Dopamine is a neurotransmitter involved in our brain’s system for motivation, reward, and pleasure. The idea behind dopamine fasting is that we may be getting too much of a good thing in today’s attention economy, and so we need to carve out time to go without stimulation from things that can become addictive — smartphones, TV, internet, gaming, shopping, gambling.


“Taking a break from behaviors that trigger strong amounts of dopamine release (especially in a repeated fashion) allows our brain to recover and restore itself,” wrote Cameron Sepah, a clinical professor of psychiatry at UC San Francisco, in his original guide to dopamine fasting (published in August) that seemed to have set off the current trend.


Sepah suggested that without such breaks, we become habituated to high levels of the chemical, so we need to seek out ever-higher doses of stimulation to achieve the same pleasurable effect. He’s gotten a number of his clients — many of them Silicon Valley executives — to adopt dopamine fasting, which he says is based on cognitive behavioral therapy (CBT).

But it has since been taken up by folks who are taking it to extremes, avoiding everything from friendly conversation to eye contact.
James Sinka, a young start-up founder and dopamine faster, told the New York Times, “I avoid eye contact because I know it excites me. I avoid busy streets because they’re jarring. I have to fight the waves of delicious foods.” And one woman tweeted about how she bumped into an old friend in San Francisco only to be told “he was on a ‘dopamine fast’ and thus had to cut our convo short (lest he acquire too much dopamine).”

These people have interpreted dopamine fasting as being about, well, reducing dopamine. But if that’s your goal, you’ve got a problem, because generally speaking, dopamine is not under our control.

Dopamine floods your system when you experience unanticipated things — finding chocolate where you didn’t expect to find any, for example. But if something becomes expected (there’s always chocolate in your office snack room at noon), then dopamine starts firing in anticipation of getting that reward. In other words, telling yourself you’re going to abstain from indulgent snacks tomorrow won’t necessarily work because your mind would still anticipate them. So, can somebody really fast from dopamine?

“Well, if they’re anticipating anything — like eating chocolate or having a conversation — that’s not something you typically have conscious control over,” Judson Brewer, a neuroscientist and psychiatrist at Brown University who specializes in addiction, told me.
Sepah told me that what guys like Sinka are doing is not at all what he had in mind, adding that his guide makes clear that dopamine fasting is not an avoidance of dopamine or anything stimulating.

So what is it, really, and can it actually help us deal with addictions that are making us suffer?

“The point of dopamine fasting is to increase behavioral flexibility, by reducing impulsive behavior for extended periods of time,” Sepah emailed me. Basically, by avoiding stimuli like smartphone notifications and exposing ourselves to negative feelings of anxiety, boredom, and loneliness without giving in to the temptation to distract ourselves, we can weaken our conditioned response to grab our devices anytime they ding or we feel bad.

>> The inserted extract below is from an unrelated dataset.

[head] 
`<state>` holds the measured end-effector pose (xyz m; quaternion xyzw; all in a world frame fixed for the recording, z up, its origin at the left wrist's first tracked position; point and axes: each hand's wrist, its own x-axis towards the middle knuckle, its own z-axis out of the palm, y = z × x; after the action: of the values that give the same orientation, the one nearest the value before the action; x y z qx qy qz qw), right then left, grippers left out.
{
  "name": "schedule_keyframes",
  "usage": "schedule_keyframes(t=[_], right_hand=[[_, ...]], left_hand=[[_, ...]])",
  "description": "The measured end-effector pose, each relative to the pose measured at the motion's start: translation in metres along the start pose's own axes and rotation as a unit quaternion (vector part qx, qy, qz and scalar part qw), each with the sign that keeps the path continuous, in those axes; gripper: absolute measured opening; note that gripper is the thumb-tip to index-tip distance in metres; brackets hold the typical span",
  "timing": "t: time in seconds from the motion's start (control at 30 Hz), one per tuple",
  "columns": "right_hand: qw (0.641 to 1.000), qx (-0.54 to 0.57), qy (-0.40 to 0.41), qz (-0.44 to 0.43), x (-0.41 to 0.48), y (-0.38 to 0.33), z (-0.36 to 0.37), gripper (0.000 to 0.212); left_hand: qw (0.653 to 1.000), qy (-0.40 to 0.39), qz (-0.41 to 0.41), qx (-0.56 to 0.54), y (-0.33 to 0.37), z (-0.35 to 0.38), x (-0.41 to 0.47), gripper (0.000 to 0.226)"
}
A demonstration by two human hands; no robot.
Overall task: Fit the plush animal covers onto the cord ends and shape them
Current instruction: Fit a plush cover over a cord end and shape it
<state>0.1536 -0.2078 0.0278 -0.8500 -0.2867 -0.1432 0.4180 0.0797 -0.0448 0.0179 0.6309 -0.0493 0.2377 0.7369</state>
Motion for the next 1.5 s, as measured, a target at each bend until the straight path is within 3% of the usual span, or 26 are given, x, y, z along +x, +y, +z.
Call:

This is classic behaviorism, and it’s perfectly fine, as far as it goes. The idea that we should practice exposing ourselves to anxious, bored, or lonely feelings without resorting to our usual escape methods, like checking our phones, is one you’ll find in countless CBT-based guides to tolerating distress.

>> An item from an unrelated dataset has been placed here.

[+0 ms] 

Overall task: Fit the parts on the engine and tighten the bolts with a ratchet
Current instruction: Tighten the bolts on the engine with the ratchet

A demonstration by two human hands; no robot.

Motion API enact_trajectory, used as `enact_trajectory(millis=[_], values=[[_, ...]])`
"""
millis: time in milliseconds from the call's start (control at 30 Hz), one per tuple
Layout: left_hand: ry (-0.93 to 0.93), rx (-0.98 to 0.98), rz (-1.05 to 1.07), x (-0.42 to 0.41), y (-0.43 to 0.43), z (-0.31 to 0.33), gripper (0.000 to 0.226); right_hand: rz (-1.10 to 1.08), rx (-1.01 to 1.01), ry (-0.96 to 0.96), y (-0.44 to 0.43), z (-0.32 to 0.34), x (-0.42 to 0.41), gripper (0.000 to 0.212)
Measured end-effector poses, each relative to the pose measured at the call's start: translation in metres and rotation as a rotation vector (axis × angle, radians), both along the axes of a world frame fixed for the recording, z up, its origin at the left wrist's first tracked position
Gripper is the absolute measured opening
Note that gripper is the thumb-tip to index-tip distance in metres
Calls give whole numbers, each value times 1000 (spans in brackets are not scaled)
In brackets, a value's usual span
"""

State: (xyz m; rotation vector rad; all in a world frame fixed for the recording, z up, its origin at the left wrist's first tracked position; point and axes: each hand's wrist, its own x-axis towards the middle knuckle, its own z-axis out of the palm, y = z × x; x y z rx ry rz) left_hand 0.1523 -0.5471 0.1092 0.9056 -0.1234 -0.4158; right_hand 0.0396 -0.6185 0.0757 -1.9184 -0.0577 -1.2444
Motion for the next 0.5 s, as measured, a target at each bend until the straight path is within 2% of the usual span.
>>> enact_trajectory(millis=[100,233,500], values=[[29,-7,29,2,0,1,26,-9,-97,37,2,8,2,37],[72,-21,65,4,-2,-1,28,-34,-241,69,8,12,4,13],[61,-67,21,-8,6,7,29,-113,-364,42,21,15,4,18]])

And the idea of carving out specific times to avoid certain stimuli is something you’ll find in millennia-old practices — Buddhist meditation, say, or the Jewish Sabbath, which involves abstaining from electronic devices for a day but also involves engaging in prosocial activity. For that matter, dopamine fasting seems not all that different from common-sense wisdom like simply taking a break or enjoying a weekend of camping.

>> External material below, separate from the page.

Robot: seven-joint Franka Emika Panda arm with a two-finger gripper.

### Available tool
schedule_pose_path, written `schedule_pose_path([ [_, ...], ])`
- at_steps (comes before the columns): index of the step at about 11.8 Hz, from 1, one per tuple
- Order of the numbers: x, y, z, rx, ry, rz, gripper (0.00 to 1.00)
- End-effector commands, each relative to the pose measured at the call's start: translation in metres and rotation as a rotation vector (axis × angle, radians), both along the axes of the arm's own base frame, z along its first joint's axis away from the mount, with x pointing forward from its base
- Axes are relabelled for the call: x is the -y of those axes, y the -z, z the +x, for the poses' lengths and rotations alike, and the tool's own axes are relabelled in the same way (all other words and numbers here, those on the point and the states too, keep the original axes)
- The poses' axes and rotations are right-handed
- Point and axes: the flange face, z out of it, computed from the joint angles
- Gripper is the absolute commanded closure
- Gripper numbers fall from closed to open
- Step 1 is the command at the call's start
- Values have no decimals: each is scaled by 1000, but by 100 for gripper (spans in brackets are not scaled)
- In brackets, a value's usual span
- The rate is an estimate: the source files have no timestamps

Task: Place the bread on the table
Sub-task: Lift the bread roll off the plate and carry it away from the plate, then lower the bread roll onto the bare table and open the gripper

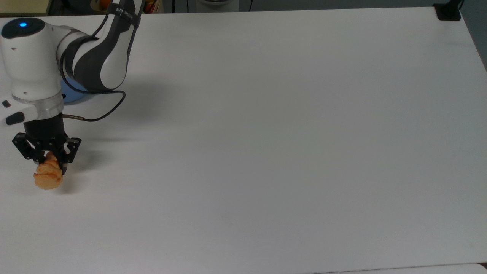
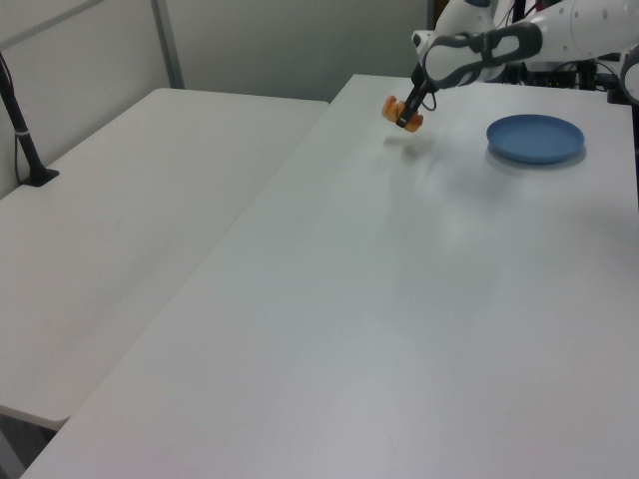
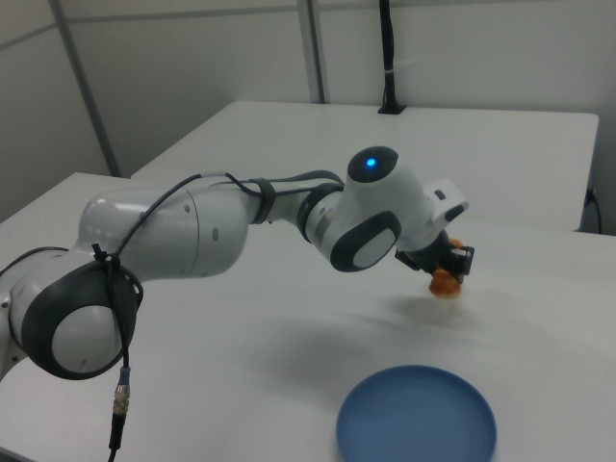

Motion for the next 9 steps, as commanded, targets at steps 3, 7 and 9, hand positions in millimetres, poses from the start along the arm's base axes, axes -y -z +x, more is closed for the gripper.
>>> schedule_pose_path([
  [3, -1, 21, 6, 30, 10, 13, 56],
  [7, -5, 29, 7, 49, 12, 6, 23],
  [9, -7, 32, 7, 58, 12, 1, 12],
])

A perennial frustration with Silicon Valley is that it tends to come up with “trends” that it markets as innovative new discoveries, when they’re really tried and true practices. That’s largely the case here. Dopamine fasting is less a new trend than a practice that we already know is good for us. Couched in neuroscientific terms, it’s been given the sheen of cool — then marketed back to us.